Quarantine may have led to the volume of calls being higher than it would’ve otherwise been, Swink said, because as people spend more time at home, they have more opportunities to notice insects which have always been there. Swink wants to help people become more aware of their native insects, because identifying and controlling the pests that are active threats to North Carolina is of paramount importance.
It’s what makes her work important, Swink said.
“The big part of why we do what we do and why we want people to pay attention is that there are all these cascading effects from invasive species,” she said. “If you get an insect that comes in and starts killing trees or killing a crop, to start with it’s just bad for the environment. If you have a beautiful forest and Gypsy Moth comes in and defoliates it, you can have all this understory death, it’s going to be hard for those trees to recover.
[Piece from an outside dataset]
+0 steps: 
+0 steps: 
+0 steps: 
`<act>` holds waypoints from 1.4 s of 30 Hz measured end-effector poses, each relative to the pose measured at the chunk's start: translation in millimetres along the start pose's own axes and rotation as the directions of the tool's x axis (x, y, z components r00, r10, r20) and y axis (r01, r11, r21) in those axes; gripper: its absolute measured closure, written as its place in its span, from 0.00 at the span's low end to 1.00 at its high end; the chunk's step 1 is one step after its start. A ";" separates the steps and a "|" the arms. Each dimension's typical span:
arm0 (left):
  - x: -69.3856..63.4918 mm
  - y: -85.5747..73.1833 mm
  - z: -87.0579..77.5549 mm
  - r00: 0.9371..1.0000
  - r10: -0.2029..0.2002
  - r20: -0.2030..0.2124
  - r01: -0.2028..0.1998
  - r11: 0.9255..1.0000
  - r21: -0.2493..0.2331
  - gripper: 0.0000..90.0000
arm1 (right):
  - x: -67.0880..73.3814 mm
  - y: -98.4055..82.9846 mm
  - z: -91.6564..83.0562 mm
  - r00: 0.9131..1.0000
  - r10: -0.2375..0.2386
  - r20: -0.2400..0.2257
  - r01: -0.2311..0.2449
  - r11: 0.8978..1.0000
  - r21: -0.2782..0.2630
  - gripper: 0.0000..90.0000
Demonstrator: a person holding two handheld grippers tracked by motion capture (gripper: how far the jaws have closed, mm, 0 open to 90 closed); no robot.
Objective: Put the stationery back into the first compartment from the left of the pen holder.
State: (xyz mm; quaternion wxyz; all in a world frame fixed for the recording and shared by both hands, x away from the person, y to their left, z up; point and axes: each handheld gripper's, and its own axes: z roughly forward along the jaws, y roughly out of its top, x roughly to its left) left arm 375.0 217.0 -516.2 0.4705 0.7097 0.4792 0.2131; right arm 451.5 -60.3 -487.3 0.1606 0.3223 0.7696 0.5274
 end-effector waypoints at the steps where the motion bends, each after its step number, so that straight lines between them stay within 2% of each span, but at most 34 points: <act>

And then you have people spending sometimes billions of dollars to try and protect those trees.
From making sure there is food on our tables to protecting the health of our natural environments and ensuring the safety of products shipped worldwide, Swink and the other employees of the NCDA Plant Industry Division have global responsibilities on their shoulders. Swink just views that as motivation.
“Anything that we can do to keep our crops, our plants, our forests healthy, it helps the world. We live because of the plants surrounding us. Having food on our table, getting to enjoy nature, the animals and insects, all of it matters,” she said. “What we do feels so important. I feel like we’re kind of the first line of defense for plants. We’re the first responders for plants.”